Él subió a la galería de cristales del primer piso. Se sentó en la mecedora que desde siempre había estado allí. Se balanceó levemente con los ojos cerrados. Parecía dormitar, pero no. Algo se removía en su interior. ¡No me daré por vencido hasta sentir el último aliento! Se levantó con brío y apoyó con firmeza  sus manos en el alfeizar de la ventana abierta. Respiró hondo una bocanada de aire fresco primaveral. Una ligera brisa movía las ramas de una mimosa  que esparcía por el aire briznas de oro y un fuerte olor dulzón. Miró al fondo del valle y vio la fuerza del arbolado, de aquel bosque de castaños, robles, hayas, abedules...con toda une gama de verdes y ocres. Parecían estar allí desde siempre. Aquella masa vegetal era eterna.  Un castillete ponía su impronta  minera en aquel paisaje natural.  Los prados que rodeaban la casa, tan verdes, ahora blanqueaban de margaritas. Cerezos silvestres y ciruelos florecían en blanco y rosa. Contempló las onduladas líneas de montañas que en el lejano horizonte se perdían entre el gris azulado del cielo.

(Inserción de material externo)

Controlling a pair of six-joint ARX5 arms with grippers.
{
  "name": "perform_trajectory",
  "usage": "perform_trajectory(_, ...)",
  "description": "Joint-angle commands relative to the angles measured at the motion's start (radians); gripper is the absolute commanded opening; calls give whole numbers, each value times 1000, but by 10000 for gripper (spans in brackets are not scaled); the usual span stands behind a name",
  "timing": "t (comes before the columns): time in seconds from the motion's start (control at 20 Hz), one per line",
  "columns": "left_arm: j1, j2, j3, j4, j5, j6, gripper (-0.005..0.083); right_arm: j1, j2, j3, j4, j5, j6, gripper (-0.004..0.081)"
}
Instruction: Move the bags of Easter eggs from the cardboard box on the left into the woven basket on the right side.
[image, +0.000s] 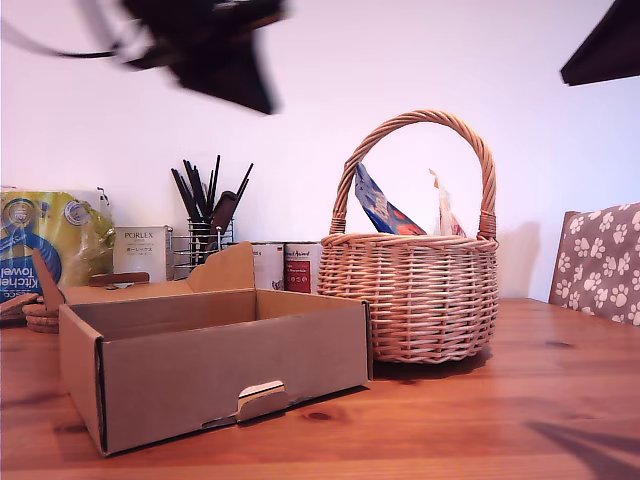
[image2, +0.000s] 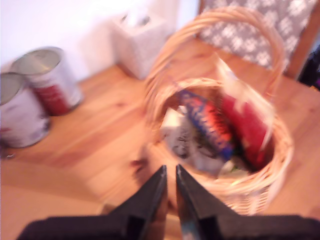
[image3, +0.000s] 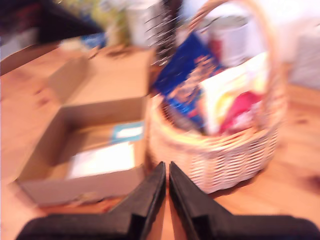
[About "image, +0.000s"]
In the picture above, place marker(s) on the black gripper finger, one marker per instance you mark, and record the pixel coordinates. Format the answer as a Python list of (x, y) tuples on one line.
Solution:
[(252, 70), (215, 85), (610, 50)]

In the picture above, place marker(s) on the blue Terry's mini eggs bag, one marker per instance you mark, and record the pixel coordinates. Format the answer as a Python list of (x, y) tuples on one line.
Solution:
[(385, 210)]

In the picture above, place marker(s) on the red white Maltesers bag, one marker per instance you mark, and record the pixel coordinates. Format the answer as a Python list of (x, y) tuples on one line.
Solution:
[(447, 215)]

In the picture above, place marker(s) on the white Porlex box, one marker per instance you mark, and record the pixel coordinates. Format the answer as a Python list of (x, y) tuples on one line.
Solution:
[(142, 250)]

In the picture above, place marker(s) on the brown cardboard box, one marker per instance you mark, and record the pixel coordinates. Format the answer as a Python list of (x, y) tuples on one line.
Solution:
[(225, 360)]

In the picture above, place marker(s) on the black chopstick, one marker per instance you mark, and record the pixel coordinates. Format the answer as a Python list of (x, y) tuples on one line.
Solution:
[(245, 182), (192, 182), (217, 175), (181, 187)]

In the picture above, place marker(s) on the red and white tin can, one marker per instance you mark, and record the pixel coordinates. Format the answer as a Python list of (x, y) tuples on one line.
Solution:
[(302, 272)]

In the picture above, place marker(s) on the dark brown wooden piece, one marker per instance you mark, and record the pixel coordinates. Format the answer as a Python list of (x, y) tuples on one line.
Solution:
[(120, 277)]

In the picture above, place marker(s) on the kitchen towel pack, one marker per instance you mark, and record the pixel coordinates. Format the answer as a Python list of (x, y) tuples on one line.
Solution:
[(25, 240)]

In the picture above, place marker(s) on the cork coaster stack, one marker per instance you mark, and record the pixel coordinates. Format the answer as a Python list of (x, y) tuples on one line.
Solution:
[(42, 320)]

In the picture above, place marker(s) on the round cork coaster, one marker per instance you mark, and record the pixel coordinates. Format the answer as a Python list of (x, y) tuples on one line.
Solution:
[(17, 303)]

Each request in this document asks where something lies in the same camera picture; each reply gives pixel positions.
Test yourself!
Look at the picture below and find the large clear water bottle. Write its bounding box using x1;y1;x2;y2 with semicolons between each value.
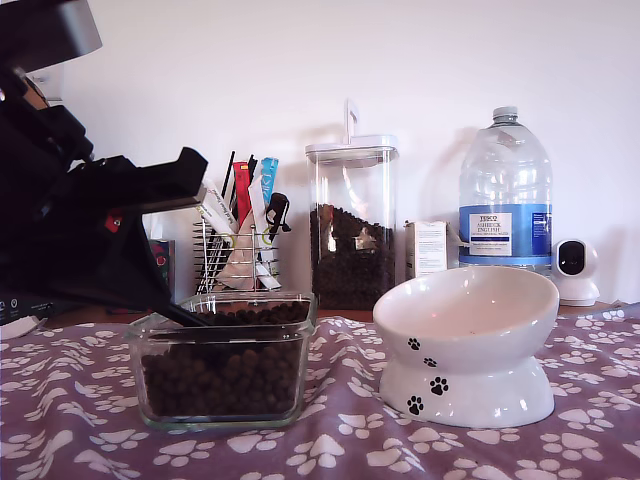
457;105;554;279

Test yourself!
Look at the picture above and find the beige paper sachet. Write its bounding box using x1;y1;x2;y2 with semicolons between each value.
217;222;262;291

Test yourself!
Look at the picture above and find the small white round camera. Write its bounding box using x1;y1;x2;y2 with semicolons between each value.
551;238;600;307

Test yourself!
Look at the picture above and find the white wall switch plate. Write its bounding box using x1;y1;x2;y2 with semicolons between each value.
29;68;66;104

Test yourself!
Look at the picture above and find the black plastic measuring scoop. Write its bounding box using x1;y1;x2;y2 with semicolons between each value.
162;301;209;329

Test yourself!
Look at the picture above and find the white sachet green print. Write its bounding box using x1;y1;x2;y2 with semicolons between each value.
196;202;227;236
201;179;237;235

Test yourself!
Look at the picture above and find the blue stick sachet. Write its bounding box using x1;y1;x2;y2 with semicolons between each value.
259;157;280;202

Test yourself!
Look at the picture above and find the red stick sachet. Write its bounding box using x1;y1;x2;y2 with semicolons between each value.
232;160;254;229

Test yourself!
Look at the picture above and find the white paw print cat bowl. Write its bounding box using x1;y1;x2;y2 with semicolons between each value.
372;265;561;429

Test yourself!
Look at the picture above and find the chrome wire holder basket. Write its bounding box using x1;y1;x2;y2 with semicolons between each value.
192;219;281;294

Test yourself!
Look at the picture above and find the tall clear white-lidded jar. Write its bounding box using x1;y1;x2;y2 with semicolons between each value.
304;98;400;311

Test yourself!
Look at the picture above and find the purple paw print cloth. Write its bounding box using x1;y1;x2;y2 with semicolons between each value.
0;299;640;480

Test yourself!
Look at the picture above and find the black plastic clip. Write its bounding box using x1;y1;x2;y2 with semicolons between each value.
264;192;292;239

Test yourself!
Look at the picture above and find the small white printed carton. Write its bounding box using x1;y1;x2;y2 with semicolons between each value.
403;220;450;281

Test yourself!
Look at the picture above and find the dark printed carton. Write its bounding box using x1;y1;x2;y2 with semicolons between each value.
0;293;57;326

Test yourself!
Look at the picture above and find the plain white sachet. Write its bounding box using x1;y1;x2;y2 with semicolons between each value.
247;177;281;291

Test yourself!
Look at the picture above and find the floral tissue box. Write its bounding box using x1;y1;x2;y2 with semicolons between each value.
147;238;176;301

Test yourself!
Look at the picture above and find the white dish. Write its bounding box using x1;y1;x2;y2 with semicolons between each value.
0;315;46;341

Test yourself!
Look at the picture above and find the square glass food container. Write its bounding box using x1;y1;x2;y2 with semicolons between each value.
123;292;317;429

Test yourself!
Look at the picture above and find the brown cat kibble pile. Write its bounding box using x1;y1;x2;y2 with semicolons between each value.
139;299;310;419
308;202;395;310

Por un instante  aquella naturaleza se le reveló como una explosión de vida. La tierra era la que sostenía aquel poderío vegetal. Él conocía muy bien sus entrañas, donde habitaba el oscuro mineral, pero a cielo abierto, la tierra era otra cosa. Se le mostraba en todo su esplendor. Y pensó que debería conocerla, saber sus leyes y cómo tratarla. Eso hacían los labradores.  Esa idea empezaba a inquietarle.

Había un huerto delante de la casa, abandonado desde que Carmen empezó a padecer la grave enfermedad de los huesos. Allí seguía la cabaña de madera donde se guardaban azadas, palas, rastrillos, tijeras de podar, guadañas, carretillas y un sinfín de aperos que allí dormían olvidados. Uno a uno los fue examinando y limpiando la herrumbre de los años. Se veía como don Quijote preparando las armas para la batalla.  Una batalla que había de ganar al tiempo y a la tierra.

Era el tiempo de empezar las cosas. ¡Empezar!, eso era lo importante, “aunque no se sepa cuando acabarán” Eso nadie lo sabe. Nadie puede saber lo que pasará en el próximo minuto.  Para José todo se volvía presente. “Aquí y ahora. Ese será mi lema”.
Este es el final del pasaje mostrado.